If Flutter is something new to you, then you should know that Flutter is a Google-backed cross-platform software development framework. A Flutter app can be developed, built for, and deployed on multiple platforms from a single codebase.
Currently, the supported platforms are Android, iOS, web, macOS, Linux, and Windows.
Almost a year ago I was taking a look at what Flutter was capable of in terms of cross-platform and why cross-platform might be a good choice. The points I made there are still valid.
Here, we'll go through a short timeline of Flutter, its current state, run a test app on all supported platforms (after a bit of setup), draw some insights and improvement ideas, and take a look at what the future might bring.
Flutter started out targeting mobile platforms.
Codenamed Sky at its first version, it was working "only" on the Android operating system.

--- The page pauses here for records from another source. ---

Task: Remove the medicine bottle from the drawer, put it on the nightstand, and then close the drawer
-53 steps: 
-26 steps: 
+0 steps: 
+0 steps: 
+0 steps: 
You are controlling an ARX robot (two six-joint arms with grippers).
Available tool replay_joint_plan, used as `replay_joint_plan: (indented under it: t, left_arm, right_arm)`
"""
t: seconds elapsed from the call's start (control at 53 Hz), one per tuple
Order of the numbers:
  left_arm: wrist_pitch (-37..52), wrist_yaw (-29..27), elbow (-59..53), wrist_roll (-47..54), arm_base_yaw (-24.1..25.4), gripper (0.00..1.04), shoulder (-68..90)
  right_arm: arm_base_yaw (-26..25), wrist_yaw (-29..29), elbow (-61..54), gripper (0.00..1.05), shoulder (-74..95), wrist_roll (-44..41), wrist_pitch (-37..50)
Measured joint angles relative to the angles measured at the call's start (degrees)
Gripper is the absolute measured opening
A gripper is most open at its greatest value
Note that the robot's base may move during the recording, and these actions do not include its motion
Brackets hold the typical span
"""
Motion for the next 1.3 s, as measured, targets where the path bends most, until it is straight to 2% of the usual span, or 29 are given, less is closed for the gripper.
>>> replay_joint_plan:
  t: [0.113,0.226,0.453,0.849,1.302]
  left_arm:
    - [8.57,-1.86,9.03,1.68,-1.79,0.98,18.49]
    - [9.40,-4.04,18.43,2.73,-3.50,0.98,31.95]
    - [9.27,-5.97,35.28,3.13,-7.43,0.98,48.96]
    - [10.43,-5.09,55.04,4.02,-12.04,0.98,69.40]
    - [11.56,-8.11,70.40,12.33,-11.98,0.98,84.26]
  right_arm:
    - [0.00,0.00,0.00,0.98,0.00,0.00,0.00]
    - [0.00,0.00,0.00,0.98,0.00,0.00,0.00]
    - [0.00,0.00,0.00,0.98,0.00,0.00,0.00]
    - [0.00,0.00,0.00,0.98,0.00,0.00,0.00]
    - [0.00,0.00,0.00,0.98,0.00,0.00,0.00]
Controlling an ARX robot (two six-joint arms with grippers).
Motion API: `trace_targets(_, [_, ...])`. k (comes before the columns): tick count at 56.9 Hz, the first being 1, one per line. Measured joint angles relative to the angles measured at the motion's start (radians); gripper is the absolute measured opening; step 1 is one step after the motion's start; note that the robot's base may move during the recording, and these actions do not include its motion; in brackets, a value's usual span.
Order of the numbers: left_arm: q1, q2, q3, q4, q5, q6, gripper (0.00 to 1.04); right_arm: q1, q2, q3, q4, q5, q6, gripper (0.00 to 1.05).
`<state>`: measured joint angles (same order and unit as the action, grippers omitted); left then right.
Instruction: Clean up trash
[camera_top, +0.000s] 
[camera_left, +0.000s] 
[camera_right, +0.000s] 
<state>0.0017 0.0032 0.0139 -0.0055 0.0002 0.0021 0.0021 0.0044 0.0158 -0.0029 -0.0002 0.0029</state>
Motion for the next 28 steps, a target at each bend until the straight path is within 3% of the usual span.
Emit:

In 2015, Android had over 60% mobile OS market share.
Already named Flutter, in 2016, it could be used to build apps for iOS too.
Fast forward 2 years later, on the 27th of February 2018, after 1 year since its alpha release, the first beta release of Flutter was announced. By now, the support for iOS was maturing, and its use in production-ready apps was starting to gain traction.
On the 4th of December same year, Flutter 1.0 was released at the Flutter Live event. It was its first stable version. Plans for supporting desktop (Linux, Mac, and Windows) were revealed. Also, upcoming support for the web was demonstrated with a project codenamed Hummingbird.
The following year, on the 11th of December 2019, Flutter 1.12 was released at the Flutter Interactive event. In 1.12 stable, the implementation of Dark Mode was completed, new Cupertino widgets were added, several UX tweaks were made, and the Add-to-App feature was improved. Add-to-App is the ability to integrate Flutter into an existing Android or iOS mobile apps. Web support was upgraded to the beta channel. macOS support entered alpha.